# Task to complete
Omit images. Retype all entries verbatim.

# Input records
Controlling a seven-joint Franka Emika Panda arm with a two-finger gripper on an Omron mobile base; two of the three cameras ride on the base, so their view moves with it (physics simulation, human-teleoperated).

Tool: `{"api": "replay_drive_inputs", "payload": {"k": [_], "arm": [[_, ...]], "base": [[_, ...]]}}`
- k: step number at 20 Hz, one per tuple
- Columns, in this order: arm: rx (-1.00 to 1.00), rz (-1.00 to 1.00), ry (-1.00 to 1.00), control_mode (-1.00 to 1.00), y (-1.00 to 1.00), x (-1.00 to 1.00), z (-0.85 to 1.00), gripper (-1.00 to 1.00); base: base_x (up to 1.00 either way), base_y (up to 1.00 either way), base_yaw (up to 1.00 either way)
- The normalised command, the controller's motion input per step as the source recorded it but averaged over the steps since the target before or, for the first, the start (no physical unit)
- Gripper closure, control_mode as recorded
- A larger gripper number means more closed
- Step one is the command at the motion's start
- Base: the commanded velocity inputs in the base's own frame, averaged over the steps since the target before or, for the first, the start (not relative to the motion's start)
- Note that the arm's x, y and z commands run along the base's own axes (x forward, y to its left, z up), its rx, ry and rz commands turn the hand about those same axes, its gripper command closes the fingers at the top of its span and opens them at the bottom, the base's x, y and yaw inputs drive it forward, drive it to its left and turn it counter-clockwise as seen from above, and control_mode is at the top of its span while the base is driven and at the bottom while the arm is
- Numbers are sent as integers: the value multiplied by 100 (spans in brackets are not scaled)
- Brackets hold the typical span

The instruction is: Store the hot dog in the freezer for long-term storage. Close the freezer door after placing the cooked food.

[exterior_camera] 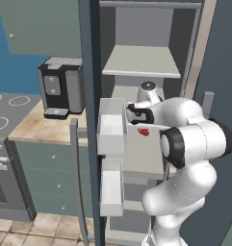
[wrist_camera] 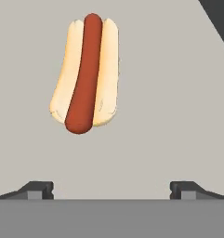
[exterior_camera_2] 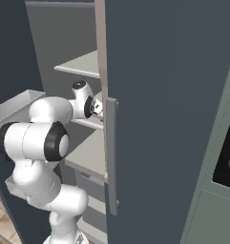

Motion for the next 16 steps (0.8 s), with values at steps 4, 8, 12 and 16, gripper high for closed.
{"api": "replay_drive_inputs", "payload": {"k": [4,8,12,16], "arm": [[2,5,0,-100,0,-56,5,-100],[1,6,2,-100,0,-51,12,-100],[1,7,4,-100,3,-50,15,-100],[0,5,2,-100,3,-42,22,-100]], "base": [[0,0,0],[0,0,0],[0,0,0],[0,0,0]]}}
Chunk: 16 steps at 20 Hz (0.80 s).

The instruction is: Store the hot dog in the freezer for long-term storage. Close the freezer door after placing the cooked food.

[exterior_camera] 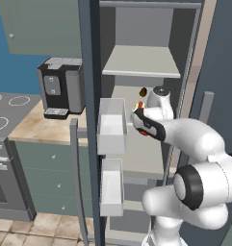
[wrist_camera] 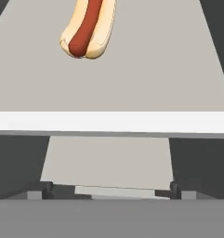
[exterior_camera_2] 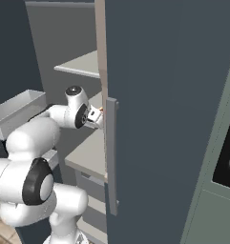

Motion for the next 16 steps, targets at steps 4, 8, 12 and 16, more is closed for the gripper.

# Response
Controlling a seven-joint Franka Emika Panda arm with a two-finger gripper on an Omron mobile base; two of the three cameras ride on the base, so their view moves with it (physics simulation, human-teleoperated).

Tool: `{"api": "replay_drive_inputs", "payload": {"k": [_], "arm": [[_, ...]], "base": [[_, ...]]}}`
- k: step number at 20 Hz, one per tuple
- Columns, in this order: arm: rx (-1.00 to 1.00), rz (-1.00 to 1.00), ry (-1.00 to 1.00), control_mode (-1.00 to 1.00), y (-1.00 to 1.00), x (-1.00 to 1.00), z (-0.85 to 1.00), gripper (-1.00 to 1.00); base: base_x (up to 1.00 either way), base_y (up to 1.00 either way), base_yaw (up to 1.00 either way)
- The normalised command, the controller's motion input per step as the source recorded it but averaged over the steps since the target before or, for the first, the start (no physical unit)
- Gripper closure, control_mode as recorded
- A larger gripper number means more closed
- Step one is the command at the motion's start
- Base: the commanded velocity inputs in the base's own frame, averaged over the steps since the target before or, for the first, the start (not relative to the motion's start)
- Note that the arm's x, y and z commands run along the base's own axes (x forward, y to its left, z up), its rx, ry and rz commands turn the hand about those same axes, its gripper command closes the fingers at the top of its span and opens them at the bottom, the base's x, y and yaw inputs drive it forward, drive it to its left and turn it counter-clockwise as seen from above, and control_mode is at the top of its span while the base is driven and at the bottom while the arm is
- Numbers are sent as integers: the value multiplied by 100 (spans in brackets are not scaled)
- Brackets hold the typical span

The instruction is: Store the hot dog in the freezer for long-term storage. Close the freezer door after placing the cooked food.

[exterior_camera] 
[wrist_camera] 
[exterior_camera_2] 

Motion for the next 16 steps (0.8 s), with values at steps 4, 8, 12 and 16, gripper high for closed.
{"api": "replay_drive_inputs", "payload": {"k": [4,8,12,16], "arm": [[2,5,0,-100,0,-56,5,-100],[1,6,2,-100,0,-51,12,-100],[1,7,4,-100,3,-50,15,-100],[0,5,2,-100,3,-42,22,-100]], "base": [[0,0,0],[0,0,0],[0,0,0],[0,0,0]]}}
Chunk: 16 steps at 20 Hz (0.80 s).

The instruction is: Store the hot dog in the freezer for long-term storage. Close the freezer door after placing the cooked food.

[exterior_camera] 
[wrist_camera] 
[exterior_camera_2] 

Motion for the next 16 steps, targets at steps 4, 8, 12 and 16, more is closed for the gripper.

No further response is required.